◆ YOUR TASK: Copy exactly the lines of the data below that run from the line holding "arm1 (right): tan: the" through the line holding "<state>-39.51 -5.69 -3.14", both ends included.

◆ THE DATA:
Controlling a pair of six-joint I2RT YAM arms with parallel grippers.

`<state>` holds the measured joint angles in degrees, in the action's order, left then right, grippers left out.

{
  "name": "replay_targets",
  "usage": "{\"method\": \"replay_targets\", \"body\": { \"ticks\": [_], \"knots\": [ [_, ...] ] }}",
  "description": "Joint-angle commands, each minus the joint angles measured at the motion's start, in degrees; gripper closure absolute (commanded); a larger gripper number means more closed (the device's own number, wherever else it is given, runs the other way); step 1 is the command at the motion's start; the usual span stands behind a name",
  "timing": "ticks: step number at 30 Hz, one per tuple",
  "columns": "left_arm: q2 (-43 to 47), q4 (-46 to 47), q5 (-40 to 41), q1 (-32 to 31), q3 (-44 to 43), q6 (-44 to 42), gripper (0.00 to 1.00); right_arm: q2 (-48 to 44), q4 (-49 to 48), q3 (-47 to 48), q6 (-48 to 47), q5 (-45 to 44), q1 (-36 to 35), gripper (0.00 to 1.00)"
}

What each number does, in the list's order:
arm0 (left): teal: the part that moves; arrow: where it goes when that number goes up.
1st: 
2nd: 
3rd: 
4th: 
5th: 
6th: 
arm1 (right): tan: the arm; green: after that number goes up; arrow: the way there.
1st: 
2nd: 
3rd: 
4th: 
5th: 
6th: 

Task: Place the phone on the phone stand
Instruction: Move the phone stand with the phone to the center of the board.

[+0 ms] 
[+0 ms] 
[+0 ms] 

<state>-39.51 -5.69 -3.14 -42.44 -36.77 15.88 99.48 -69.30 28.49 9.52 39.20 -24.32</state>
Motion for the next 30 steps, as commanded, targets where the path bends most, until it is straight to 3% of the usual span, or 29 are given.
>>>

◆ FINISHED TASK:
arm1 (right): tan: the arm; green: after that number goes up; arrow: the way there.
1st: 
2nd: 
3rd: 
4th: 
5th: 
6th: 

Task: Place the phone on the phone stand
Instruction: Move the phone stand with the phone to the center of the board.

[+0 ms] 
[+0 ms] 
[+0 ms] 

<state>-39.51 -5.69 -3.14 -42.44 -36.77 15.88 99.48 -69.30 28.49 9.52 39.20 -24.32</state>

The exercise is now complete.